■ **DATA**:
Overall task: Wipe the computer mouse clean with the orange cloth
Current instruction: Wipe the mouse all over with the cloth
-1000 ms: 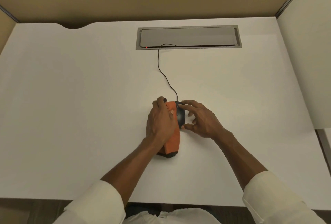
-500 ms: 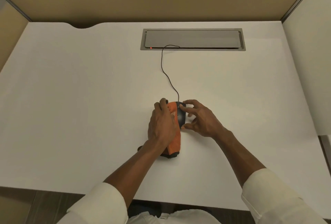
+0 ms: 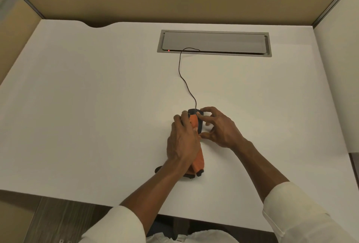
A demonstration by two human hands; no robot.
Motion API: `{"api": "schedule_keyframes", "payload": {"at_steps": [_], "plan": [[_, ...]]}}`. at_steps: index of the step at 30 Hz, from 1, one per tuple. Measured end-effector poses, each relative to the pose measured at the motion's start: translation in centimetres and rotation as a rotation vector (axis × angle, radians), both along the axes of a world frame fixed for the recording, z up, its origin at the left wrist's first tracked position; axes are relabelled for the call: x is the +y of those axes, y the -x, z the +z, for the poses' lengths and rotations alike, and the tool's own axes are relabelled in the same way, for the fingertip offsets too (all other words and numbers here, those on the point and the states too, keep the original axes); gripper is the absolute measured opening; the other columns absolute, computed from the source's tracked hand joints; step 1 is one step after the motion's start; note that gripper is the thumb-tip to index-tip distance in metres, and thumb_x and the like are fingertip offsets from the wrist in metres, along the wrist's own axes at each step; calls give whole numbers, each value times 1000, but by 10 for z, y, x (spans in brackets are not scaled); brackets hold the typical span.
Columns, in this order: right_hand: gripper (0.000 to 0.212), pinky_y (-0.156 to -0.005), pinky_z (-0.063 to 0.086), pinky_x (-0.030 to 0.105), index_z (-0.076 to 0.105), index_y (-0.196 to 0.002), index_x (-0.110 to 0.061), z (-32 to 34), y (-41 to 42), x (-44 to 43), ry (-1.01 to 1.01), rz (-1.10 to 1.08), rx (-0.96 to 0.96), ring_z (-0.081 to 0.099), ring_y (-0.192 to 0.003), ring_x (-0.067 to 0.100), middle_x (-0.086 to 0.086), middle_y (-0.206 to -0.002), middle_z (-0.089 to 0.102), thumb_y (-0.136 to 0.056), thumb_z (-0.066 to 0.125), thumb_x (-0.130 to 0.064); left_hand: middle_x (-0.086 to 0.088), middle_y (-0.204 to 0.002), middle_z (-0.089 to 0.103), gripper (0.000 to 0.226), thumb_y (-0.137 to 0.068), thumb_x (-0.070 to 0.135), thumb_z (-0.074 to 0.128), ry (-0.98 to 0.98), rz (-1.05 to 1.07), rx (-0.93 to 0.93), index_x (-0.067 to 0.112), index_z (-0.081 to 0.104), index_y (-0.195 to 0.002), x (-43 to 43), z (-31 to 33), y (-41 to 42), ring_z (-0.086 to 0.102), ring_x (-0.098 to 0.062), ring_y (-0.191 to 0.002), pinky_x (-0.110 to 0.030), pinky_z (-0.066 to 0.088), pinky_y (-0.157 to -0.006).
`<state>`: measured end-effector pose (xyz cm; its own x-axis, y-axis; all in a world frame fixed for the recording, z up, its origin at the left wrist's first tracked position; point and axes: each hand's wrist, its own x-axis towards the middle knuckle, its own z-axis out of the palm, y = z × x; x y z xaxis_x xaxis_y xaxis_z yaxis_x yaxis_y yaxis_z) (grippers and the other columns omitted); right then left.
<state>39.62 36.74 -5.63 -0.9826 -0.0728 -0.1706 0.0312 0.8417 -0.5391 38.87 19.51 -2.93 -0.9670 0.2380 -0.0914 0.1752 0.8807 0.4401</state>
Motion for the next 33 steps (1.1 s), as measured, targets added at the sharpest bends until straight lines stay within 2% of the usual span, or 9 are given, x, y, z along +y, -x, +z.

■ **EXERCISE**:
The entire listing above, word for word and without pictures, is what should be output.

■ **WRITTEN SOLUTION**:
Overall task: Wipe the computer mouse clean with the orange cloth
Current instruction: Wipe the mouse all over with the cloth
-1000 ms: 
-500 ms: 
+0 ms: 
A demonstration by two human hands; no robot.
Motion API: `{"api": "schedule_keyframes", "payload": {"at_steps": [_], "plan": [[_, ...]]}}`. at_steps: index of the step at 30 Hz, from 1, one per tuple. Measured end-effector poses, each relative to the pose measured at the motion's start: translation in centimetres and rotation as a rotation vector (axis × angle, radians), both along the axes of a world frame fixed for the recording, z up, its origin at the left wrist's first tracked position; axes are relabelled for the call: x is the +y of those axes, y the -x, z the +z, for the poses' lengths and rotations alike, and the tool's own axes are relabelled in the same way, for the fingertip offsets too (all other words and numbers here, those on the point and the states too, keep the original axes); gripper is the absolute measured opening; the other columns absolute, computed from the source's tracked hand joints; step 1 is one step after the motion's start; note that gripper is the thumb-tip to index-tip distance in metres, and thumb_x and the like are fingertip offsets from the wrist in metres, along the wrist's own axes at each step; calls give whole numbers, each value times 1000, but by 10 for z, y, x (spans in brackets are not scaled); brackets hold the typical span.
Columns, in this order: right_hand: gripper (0.000 to 0.212), pinky_y (-0.156 to -0.005), pinky_z (-0.063 to 0.086), pinky_x (-0.030 to 0.105), index_z (-0.076 to 0.105), index_y (-0.196 to 0.002), index_x (-0.110 to 0.061), z (-32 to 34), y (-41 to 42), x (-44 to 43), ry (-1.01 to 1.01), rz (-1.10 to 1.08), rx (-0.96 to 0.96), ring_z (-0.081 to 0.099), ring_y (-0.192 to 0.003), ring_x (-0.067 to 0.100), middle_x (-0.086 to 0.086), middle_y (-0.206 to -0.002), middle_z (-0.089 to 0.102), thumb_y (-0.136 to 0.056), thumb_z (-0.066 to 0.125), thumb_x (-0.130 to 0.064); left_hand: middle_x (-0.086 to 0.088), middle_y (-0.204 to 0.002), middle_z (-0.089 to 0.103), gripper (0.000 to 0.226), thumb_y (-0.137 to 0.068), thumb_x (-0.070 to 0.135), thumb_z (-0.074 to 0.128), ry (-0.98 to 0.98), rz (-1.05 to 1.07), rx (-0.93 to 0.93), index_x (-0.067 to 0.112), index_z (-0.081 to 0.104), index_y (-0.195 to 0.002), x (-43 to 43), z (-31 to 33), y (-41 to 42), ring_z (-0.086 to 0.102), ring_x (-0.098 to 0.062), ring_y (-0.191 to 0.002), pinky_x (-0.110 to 0.030), pinky_z (-0.066 to 0.088), pinky_y (-0.157 to -0.006).
`<state>`: measured end-effector pose (xyz cm; its own x-axis, y-axis; all in a world frame fixed for the recording, z up, its origin at the left wrist's first tracked position; point and axes: each hand's wrist, its own x-axis towards the middle knuckle, its own z-axis out of the palm, y = z × x; x y z xaxis_x xaxis_y xaxis_z yaxis_x yaxis_y yaxis_z) (grippers and the other columns omitted); right then left.
<state>39.62 36.74 -5.63 -0.9826 -0.0728 -0.1706 0.0312 0.8417 -0.5391 38.87 19.51 -2.93 -0.9670 0.2380 -0.0914 0.1752 0.8807 0.4401</state>
Motion for the next 33 steps (1.1 s), as measured, targets added at the sharpest bends until straight lines stay within 2% of the usual span, or 9 are given, x, y, z along +y, -x, +z.

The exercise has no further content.